→ **Requirement**: There is one span to output from the data below: the lines starting at the line with "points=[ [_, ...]" and ending at the line with "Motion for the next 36". Output it exactly, ends included, nothing more.

→ **Data extract**:
* * * * *
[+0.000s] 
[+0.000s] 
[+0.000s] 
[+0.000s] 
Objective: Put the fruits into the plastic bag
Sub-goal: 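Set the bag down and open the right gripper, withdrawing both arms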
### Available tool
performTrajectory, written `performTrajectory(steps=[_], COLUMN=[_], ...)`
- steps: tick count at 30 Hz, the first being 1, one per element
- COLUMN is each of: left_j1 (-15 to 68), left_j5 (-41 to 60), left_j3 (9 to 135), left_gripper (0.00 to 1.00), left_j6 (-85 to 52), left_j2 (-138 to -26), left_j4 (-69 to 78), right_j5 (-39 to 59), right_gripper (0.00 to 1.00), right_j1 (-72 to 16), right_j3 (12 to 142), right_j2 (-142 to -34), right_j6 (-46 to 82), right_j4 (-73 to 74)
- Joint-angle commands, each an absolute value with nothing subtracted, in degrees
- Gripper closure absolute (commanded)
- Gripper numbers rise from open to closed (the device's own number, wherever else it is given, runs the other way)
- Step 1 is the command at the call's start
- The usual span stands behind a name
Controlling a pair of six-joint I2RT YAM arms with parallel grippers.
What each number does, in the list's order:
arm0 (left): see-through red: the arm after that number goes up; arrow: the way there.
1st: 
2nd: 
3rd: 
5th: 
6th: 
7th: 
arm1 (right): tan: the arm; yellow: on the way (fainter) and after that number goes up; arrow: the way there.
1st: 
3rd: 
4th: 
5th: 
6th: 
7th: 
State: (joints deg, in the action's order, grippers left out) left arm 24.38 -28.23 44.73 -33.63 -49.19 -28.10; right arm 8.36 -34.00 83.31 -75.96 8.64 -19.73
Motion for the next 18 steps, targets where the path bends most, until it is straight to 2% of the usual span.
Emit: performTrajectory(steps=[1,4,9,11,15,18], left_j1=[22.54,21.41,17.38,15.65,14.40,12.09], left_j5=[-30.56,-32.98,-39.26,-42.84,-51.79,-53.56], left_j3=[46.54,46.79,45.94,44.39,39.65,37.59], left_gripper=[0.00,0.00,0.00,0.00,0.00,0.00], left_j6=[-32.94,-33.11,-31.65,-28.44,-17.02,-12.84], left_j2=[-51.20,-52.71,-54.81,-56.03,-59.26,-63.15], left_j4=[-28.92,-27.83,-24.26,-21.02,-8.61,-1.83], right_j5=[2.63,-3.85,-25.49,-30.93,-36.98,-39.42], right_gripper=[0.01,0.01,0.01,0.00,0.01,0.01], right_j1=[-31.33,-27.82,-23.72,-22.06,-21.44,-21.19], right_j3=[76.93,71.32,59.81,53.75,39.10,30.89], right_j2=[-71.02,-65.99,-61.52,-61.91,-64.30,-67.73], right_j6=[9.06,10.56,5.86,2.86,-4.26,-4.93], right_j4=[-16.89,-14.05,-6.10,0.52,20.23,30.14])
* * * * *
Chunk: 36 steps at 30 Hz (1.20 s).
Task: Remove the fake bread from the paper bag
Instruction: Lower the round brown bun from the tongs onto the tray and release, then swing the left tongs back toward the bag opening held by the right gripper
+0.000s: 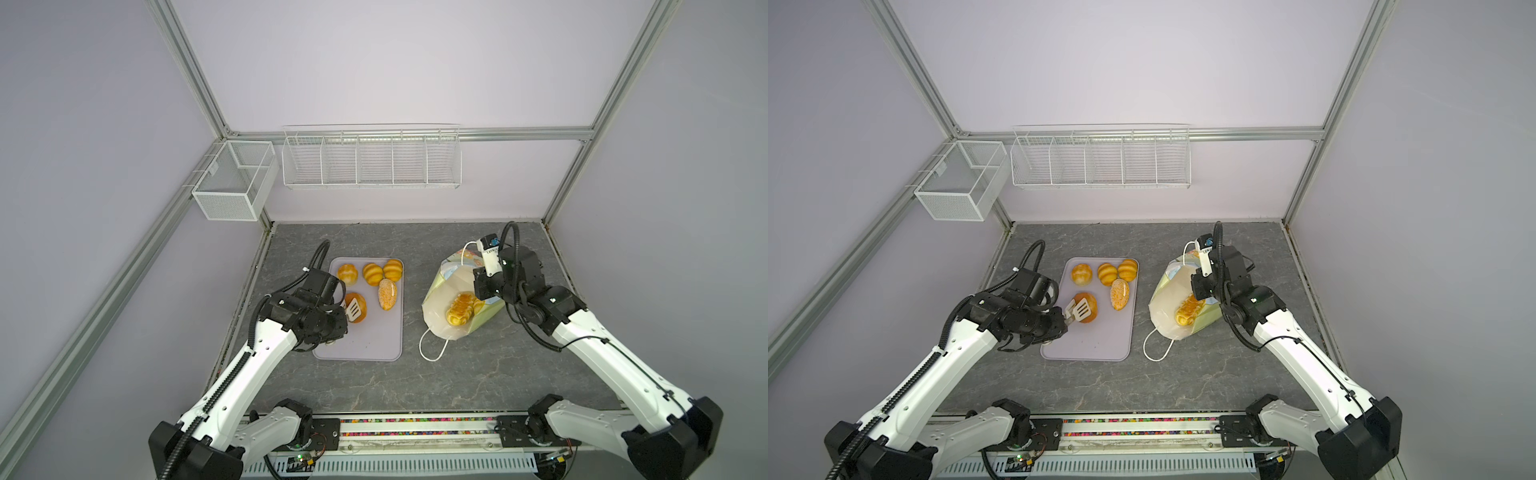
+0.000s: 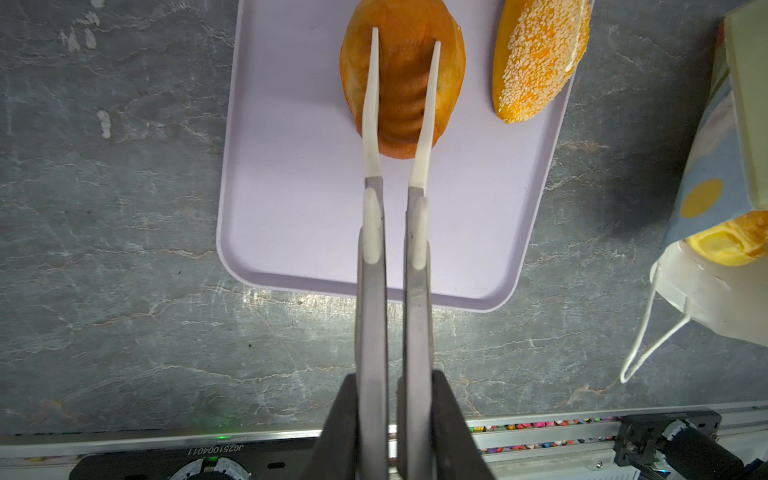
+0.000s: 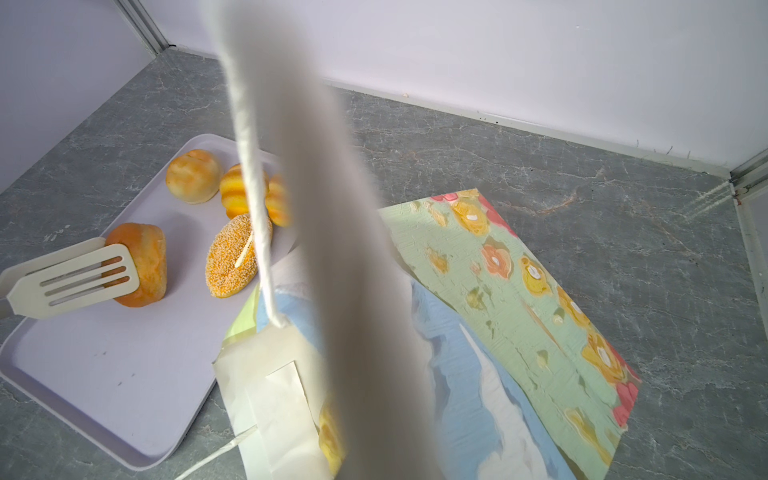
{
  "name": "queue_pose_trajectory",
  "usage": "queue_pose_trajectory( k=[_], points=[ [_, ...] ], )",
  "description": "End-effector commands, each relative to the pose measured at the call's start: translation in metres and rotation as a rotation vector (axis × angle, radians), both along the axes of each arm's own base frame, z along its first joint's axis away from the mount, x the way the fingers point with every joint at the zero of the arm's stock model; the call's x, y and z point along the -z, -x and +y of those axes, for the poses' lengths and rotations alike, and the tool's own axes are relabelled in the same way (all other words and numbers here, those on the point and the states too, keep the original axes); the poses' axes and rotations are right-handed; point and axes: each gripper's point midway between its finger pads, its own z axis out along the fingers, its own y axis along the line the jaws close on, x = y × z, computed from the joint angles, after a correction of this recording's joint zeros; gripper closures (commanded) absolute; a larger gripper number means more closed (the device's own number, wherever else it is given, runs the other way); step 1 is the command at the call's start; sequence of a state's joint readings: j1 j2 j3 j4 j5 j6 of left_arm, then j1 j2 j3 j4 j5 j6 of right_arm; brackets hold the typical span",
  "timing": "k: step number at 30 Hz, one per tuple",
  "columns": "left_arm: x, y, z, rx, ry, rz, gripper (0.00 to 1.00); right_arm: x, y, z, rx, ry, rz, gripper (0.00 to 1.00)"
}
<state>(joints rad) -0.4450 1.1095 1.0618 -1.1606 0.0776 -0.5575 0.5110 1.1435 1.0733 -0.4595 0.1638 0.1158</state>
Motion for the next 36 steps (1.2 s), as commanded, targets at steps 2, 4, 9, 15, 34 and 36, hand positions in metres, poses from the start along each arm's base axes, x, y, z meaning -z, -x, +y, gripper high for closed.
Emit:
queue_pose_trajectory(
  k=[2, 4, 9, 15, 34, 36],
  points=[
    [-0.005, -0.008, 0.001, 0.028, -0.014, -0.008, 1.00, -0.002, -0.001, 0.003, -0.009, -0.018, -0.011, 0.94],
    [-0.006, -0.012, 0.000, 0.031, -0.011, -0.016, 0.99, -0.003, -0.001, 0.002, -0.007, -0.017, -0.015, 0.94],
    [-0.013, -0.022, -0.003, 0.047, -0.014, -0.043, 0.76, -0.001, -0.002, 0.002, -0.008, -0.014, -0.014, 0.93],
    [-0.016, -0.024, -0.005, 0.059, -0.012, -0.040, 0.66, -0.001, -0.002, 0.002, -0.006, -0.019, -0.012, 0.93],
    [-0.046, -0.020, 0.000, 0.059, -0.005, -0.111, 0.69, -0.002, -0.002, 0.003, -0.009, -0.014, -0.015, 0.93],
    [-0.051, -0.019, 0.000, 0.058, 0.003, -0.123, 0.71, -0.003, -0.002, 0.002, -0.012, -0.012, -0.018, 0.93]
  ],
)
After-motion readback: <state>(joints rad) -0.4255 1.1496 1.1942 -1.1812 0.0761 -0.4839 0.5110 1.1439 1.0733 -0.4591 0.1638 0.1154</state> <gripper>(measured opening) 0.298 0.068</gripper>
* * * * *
→ **Response below**:
  "usage": "queue_pose_trajectory( k=[_], points=[ [_, ...] ], )",
  "description": "End-effector commands, each relative to the pose measured at the call's start: translation in metres and rotation as a rotation vector (axis × angle, radians), both along the axes of each arm's own base frame, z along its first joint's axis away from the mount, x the way the fingers point with every joint at the zero of the arm's stock model; the call's x, y and z point along the -z, -x and +y of those axes, for the poses' lengths and rotations alike, and the tool's own axes are relabelled in the same way (all other words and numbers here, those on the point and the states too, keep the original axes); the poses' axes and rotations are right-handed; point and axes: each gripper's point midway between its finger pads, its own z axis out along the fingers, its own y axis along the line the jaws close on, x = y × z, computed from the joint angles, after a correction of this recording's joint zeros; gripper closures (commanded) absolute; a larger gripper number means more closed (the device's own number, wherever else it is given, runs the other way); step 1 is the command at the call's start; sequence of a state's joint readings: j1 j2 j3 j4 j5 j6 of left_arm, then j1 j2 j3 j4 j5 j6 of right_arm; brackets hold the typical span",
  "timing": "k: step number at 30 Hz, one per tuple",
  "columns": "left_arm: x, y, z, rx, ry, rz, gripper (0.00 to 1.00); right_arm: x, y, z, rx, ry, rz, gripper (0.00 to 1.00)"
}
<state>(joints rad) -0.4450 1.1095 1.0618 -1.1606 0.0776 -0.5575 0.5110 1.1435 1.0733 -0.4595 0.1638 0.1158</state>
Motion for the next 36 steps (1.2 s), as commanded, targets at steps 2, 4, 9, 15, 34 and 36, hand positions in metres, poses from the start along each arm's base axes, x, y, z meaning -z, -x, +y, gripper high for closed.

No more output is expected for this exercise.